For the six months ended June 24, 2000, sales of internally manufactured
building components increased to 50.2% of total distributed building
components from 46.5% in the prior year. The dollar value of internally
manufactured building components increased 21.3%. During the first six
months of Fiscal 2000, the Company experienced both lumber inflation and
deflation. The net effect of lumber prices on sales for the six-month
period was a reduction of approximately $18.4 million, which had the effect
of reducing gross margin by approximately $3.4 million. Commodity lumber
accounted for 38.9% of sales in the first six months of 2000, compared with
40.4% in the first six months of 1999. The gross margin on commodity
lumber improved 1.3% for the six months ended June 24, 2000 versus the same
period last year.
Selling, General and Administrative Expense
-------------------------------------------
SG&A expense increased to 22.4% of net sales in the first six months of
2000 compared with 20.7% of net sales in the first six months of 1999. The
$11.3 million increase primarily is attributable to increases in salaries,
wages and benefits; delivery expense; and travel. On an overall basis, the
Company's initiative to increase its production of internally manufactured
building components and to expand and develop installed programs impacted
each of these categories.
Total salaries, wages and benefits for the first six months of 2000
increased approximately $7.4 million or 10.7% over the first six months of
1999. On a combined basis, sales salaries, commissions, trucking labor and
sales center labor increased approximately $3.7 million or 10.0% over the
comparable period last year. This mainly was driven by sales volume and
product mix. Manufacturing labor grew by approximately $894,000 or 19.9%.
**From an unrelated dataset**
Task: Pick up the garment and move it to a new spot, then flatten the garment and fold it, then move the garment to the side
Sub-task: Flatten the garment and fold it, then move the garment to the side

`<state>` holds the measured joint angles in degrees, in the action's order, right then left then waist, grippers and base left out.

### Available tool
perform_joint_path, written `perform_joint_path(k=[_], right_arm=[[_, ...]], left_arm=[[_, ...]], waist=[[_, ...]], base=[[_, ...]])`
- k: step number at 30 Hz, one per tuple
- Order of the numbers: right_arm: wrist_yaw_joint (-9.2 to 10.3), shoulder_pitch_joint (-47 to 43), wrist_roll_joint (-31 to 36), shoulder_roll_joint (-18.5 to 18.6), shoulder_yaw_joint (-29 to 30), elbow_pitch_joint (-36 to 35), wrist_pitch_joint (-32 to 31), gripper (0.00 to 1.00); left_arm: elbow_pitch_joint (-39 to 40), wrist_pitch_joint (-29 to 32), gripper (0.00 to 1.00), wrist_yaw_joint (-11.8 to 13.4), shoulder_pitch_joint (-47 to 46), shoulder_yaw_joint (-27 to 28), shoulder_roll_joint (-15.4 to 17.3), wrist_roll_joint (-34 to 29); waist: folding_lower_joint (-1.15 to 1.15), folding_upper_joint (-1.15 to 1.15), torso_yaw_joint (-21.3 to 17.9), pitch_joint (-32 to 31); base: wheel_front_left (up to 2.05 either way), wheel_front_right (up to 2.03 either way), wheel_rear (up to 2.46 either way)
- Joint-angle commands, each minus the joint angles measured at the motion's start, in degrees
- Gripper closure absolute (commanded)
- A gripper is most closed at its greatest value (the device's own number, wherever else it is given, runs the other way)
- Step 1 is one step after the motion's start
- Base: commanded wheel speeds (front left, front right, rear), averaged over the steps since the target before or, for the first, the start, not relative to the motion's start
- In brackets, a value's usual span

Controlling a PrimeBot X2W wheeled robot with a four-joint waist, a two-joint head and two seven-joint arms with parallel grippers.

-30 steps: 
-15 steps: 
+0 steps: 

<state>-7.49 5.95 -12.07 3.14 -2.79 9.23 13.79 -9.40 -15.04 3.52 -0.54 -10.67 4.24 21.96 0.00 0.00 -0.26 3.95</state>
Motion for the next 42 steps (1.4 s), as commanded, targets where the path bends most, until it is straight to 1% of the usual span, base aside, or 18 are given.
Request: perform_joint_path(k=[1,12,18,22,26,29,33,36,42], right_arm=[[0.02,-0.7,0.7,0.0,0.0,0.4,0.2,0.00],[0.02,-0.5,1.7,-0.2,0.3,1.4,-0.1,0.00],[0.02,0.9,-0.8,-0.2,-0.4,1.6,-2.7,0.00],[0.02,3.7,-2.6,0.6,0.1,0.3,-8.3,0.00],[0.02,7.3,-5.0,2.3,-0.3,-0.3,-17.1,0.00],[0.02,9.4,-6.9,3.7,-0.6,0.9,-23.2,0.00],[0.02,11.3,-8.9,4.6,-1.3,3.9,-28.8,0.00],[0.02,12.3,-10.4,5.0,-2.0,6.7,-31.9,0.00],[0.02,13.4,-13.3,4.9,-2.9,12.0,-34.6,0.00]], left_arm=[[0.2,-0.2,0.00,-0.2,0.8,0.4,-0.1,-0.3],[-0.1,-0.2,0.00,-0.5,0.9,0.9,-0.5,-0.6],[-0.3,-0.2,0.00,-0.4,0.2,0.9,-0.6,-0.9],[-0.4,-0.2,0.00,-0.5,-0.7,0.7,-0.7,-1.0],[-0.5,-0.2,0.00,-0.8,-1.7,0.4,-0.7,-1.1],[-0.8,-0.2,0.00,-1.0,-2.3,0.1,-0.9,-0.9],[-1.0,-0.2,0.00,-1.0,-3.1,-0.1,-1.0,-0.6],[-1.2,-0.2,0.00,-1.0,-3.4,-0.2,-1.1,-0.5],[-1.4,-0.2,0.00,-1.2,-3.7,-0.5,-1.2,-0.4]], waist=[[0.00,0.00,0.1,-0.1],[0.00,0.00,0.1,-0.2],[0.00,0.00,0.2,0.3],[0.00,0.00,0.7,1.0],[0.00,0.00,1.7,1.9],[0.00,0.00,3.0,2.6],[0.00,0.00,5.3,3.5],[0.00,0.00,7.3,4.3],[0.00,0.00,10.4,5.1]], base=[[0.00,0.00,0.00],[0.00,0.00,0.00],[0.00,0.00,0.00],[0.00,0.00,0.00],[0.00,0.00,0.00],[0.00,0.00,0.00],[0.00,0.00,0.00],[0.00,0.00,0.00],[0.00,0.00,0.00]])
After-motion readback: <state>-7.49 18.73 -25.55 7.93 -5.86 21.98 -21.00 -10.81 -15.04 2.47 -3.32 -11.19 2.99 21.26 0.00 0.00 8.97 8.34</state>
This increase is reflective of the Company's strategic objective to
increase the percentage of internally manufactured building components,
which has the overall effect of increasing margins and profitability. In
the first half of 2000, the Company increased production of building
components to approximately 50.2% of total sales of manufactured building
components from approximately 46.5% in the comparable period last year.
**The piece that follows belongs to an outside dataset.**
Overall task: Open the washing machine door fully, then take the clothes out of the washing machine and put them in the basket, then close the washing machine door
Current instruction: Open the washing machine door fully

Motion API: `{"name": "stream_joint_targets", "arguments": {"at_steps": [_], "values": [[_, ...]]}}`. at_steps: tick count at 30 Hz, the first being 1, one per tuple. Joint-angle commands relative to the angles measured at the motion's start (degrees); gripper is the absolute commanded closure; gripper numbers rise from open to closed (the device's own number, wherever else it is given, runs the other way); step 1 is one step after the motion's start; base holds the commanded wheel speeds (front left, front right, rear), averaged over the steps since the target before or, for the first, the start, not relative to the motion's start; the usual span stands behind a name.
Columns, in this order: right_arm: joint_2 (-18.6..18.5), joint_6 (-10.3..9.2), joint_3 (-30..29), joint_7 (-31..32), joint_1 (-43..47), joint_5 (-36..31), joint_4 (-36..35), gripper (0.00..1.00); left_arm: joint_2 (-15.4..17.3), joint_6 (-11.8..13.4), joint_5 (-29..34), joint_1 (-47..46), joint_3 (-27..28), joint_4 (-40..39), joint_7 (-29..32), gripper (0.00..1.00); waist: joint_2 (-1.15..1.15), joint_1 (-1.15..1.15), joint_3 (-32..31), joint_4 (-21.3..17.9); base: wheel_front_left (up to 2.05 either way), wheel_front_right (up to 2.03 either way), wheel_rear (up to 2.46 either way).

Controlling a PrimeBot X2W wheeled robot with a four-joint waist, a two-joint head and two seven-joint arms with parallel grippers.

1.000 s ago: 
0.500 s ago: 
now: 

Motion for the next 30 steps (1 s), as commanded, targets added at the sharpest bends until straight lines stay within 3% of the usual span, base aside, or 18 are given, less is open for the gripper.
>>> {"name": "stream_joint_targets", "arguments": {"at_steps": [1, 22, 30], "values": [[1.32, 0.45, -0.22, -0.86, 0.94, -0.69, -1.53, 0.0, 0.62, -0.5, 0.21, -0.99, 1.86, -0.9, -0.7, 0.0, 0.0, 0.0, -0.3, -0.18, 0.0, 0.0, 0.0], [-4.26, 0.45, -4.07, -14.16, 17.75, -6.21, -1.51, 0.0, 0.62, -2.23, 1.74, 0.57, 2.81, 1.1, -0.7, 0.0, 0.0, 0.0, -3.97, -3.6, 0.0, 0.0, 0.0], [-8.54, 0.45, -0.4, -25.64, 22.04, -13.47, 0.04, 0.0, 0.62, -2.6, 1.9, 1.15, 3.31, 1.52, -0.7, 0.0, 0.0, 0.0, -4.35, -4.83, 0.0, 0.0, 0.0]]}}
Management and supervisory salaries (including administrative salaries)
increased approximately $1.3 million or 9.0% over the prior year as a
result of a normal annual increases and support for new initiatives.
18
<PAGE>19
Employee taxes and benefits relating to the above increases in salaries and
wages comprised an additional $1.3 million or 10.1% increase over the prior
year. As of June 24, 2000, the Company had 4,412 full time and part time
employees, an increase of 0.7% from June 26, 1999.
Delivery expense for the six months ended June 24, 2000 increased
approximately $1.8 million or 29.0% over the same period in 1999. The
increase was driven by various initiatives and by the increase in fuel
prices which began in the first quarter of 2000 and significantly escalated
during the second quarter. The expansion of installed programs, such as
insulation, siding and gutters, has caused the Company to incur additional
delivery expense through the trucks involved in these programs. Wickes has
incurred additional vehicle repair and maintenance, lease costs, fuel and
other costs of operation as a result of these initiatives.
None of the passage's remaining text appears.